Nope it's shady. They are building those bungalows/cabins to generate points at a new resort to sell. Then the cabins remain empty half the time for breakage and meanwhile owners (at CCV) can't get into a studio at 11 months because demand is so high from all the people that bought there with no intention of staying in cabins. The problem isn't as drastic at the Poly because 80% of the site points are in studios and 20 % are in cabins, so enough of the 80% go elsewhere on property to prevent an issue. But here's the breakdown at CCV:
65 Studios | 11% |
68 One Bedroom Villas | 24% |
60 Two Bedroom Villas | 27% |
6 Grand Villas | 7% |
26 Cabins | 31% |
So 38% of all points sold there are for GV and Cabins, while only 11% of points sold are in studios. What % of owners at CCV do you think WANT those to categories? (Hint - it's not 11% and 38%.)

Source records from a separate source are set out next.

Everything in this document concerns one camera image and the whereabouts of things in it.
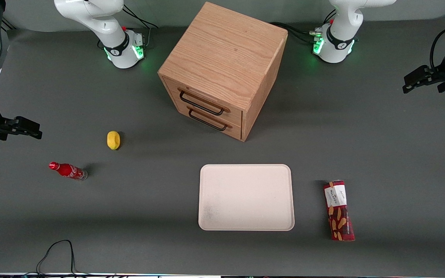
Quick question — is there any red cookie box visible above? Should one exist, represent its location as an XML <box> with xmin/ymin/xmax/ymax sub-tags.
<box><xmin>323</xmin><ymin>180</ymin><xmax>355</xmax><ymax>242</ymax></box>

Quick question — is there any cream rectangular tray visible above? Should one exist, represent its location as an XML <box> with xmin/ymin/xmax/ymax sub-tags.
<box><xmin>198</xmin><ymin>164</ymin><xmax>296</xmax><ymax>232</ymax></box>

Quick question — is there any red cola bottle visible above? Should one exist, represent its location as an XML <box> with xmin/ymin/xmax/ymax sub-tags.
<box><xmin>49</xmin><ymin>161</ymin><xmax>88</xmax><ymax>181</ymax></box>

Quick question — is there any yellow lemon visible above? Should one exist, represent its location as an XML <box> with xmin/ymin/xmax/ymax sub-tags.
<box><xmin>107</xmin><ymin>131</ymin><xmax>121</xmax><ymax>150</ymax></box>

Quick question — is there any wooden drawer front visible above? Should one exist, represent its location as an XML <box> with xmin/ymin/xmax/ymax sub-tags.
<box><xmin>165</xmin><ymin>78</ymin><xmax>243</xmax><ymax>125</ymax></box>
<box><xmin>175</xmin><ymin>103</ymin><xmax>243</xmax><ymax>141</ymax></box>

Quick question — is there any wooden two-drawer cabinet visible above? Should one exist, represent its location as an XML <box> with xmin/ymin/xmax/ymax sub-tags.
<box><xmin>158</xmin><ymin>2</ymin><xmax>289</xmax><ymax>142</ymax></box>

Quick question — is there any black looped table cable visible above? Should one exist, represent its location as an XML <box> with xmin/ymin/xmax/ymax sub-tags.
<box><xmin>24</xmin><ymin>239</ymin><xmax>92</xmax><ymax>277</ymax></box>

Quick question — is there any black left base cable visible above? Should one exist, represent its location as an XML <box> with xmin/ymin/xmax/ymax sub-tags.
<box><xmin>270</xmin><ymin>8</ymin><xmax>337</xmax><ymax>44</ymax></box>

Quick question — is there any black base cable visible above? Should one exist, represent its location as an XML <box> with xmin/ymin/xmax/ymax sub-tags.
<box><xmin>122</xmin><ymin>4</ymin><xmax>159</xmax><ymax>47</ymax></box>
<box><xmin>270</xmin><ymin>8</ymin><xmax>337</xmax><ymax>44</ymax></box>

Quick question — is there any black right base cable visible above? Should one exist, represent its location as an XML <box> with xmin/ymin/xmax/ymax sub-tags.
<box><xmin>122</xmin><ymin>4</ymin><xmax>159</xmax><ymax>47</ymax></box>

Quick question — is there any black metal drawer handle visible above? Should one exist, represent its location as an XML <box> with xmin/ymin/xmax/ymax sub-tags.
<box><xmin>178</xmin><ymin>88</ymin><xmax>231</xmax><ymax>116</ymax></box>
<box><xmin>187</xmin><ymin>105</ymin><xmax>233</xmax><ymax>132</ymax></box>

I also have to point out that the DAY the point distribution was announced I pointed out in the CCV thread that there was going to be a major problem with studios at this resort. And if I can tell this in 30 minutes of work - DISNEY sure as hell knew this was going to be a problem. But did they care - no they did not. And so I agree it's "Shady". Disney looked at the almighty buck and didn't worry that a large percentage of their owners were going to be unsatisfied with their purchase.